Tewari on Nov. 23 announced his new book in a tweet.
He said, “Happy to announce that my Fourth Book will be in the market shortly – ’10 Flash Points; 20 Years – National Security Situations that Impacted India’. The book objectively delves into every salient National Security Challenge India has faced in the past two decades.”
The Congress leader, who was a minister in the UPA-2 government, said that after the Mumbai attacks the government should have taken a decisive action against Pakistan, but it showed restraint, which is not a sign of strength.
The Congress leadership will have to deal with a second book in a month that could stir another controversy. Earlier, Salman Khurshid’s book created a controversy where he compared Hindutva with IS and Boko Haram.
Tewari in the book says that with the rise of Taliban the threat has increased, “In the past two decades the challenges to India’s national security had exacerbated both in complexity and intensity.”

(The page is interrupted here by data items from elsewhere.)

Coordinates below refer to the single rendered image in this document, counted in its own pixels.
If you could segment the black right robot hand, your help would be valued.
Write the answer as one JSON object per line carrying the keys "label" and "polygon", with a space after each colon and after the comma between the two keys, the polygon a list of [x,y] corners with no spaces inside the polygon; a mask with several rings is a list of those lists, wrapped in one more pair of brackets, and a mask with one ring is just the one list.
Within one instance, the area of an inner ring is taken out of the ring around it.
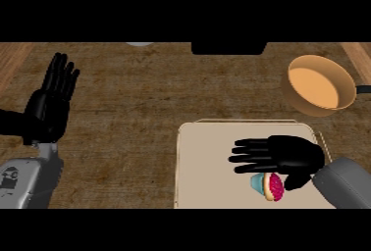
{"label": "black right robot hand", "polygon": [[325,166],[323,147],[291,135],[247,138],[235,141],[231,163],[240,163],[237,174],[280,173],[287,175],[284,188],[302,188]]}

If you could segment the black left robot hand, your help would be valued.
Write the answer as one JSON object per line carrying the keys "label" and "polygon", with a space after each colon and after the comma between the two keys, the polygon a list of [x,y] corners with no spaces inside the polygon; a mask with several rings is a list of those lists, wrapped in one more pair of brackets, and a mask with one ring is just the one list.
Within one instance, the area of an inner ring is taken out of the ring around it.
{"label": "black left robot hand", "polygon": [[67,129],[70,101],[80,70],[56,53],[45,74],[40,89],[33,93],[25,112],[0,109],[0,135],[24,138],[25,145],[55,143]]}

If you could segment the pink frosted cupcake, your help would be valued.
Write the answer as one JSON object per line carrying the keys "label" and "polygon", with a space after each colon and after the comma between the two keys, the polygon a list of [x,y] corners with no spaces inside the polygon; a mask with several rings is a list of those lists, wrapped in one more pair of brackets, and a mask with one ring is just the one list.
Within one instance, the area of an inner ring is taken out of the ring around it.
{"label": "pink frosted cupcake", "polygon": [[280,201],[284,195],[284,185],[275,173],[259,173],[252,177],[252,188],[268,201]]}

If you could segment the beige tray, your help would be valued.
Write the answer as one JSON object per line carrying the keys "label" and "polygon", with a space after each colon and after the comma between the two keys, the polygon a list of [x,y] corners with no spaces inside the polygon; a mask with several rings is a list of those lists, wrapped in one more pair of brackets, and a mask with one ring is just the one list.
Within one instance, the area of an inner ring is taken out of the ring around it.
{"label": "beige tray", "polygon": [[252,176],[234,172],[228,161],[235,141],[294,135],[320,144],[312,128],[293,120],[203,119],[179,129],[175,207],[203,209],[328,209],[333,205],[314,184],[271,202],[252,188]]}

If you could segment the black appliance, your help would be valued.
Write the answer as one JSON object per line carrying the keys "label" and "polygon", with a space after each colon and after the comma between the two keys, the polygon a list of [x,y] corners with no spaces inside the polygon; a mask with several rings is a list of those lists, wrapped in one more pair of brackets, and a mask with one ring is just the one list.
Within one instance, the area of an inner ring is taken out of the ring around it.
{"label": "black appliance", "polygon": [[192,42],[194,55],[260,55],[265,42]]}

This week, the nation will observe the 13th anniversary of the 26/11 Mumbai terror attacks, which paralyzed the nation’s commercial capital for three days in 2008, in which more than 160 people were killed by terrorists from Pakistan.
The security forces had to launch an operation for three days and rescued 300 people from the Taj, 250 from the Trident and 60 people (members of 12 different families) from Nariman House.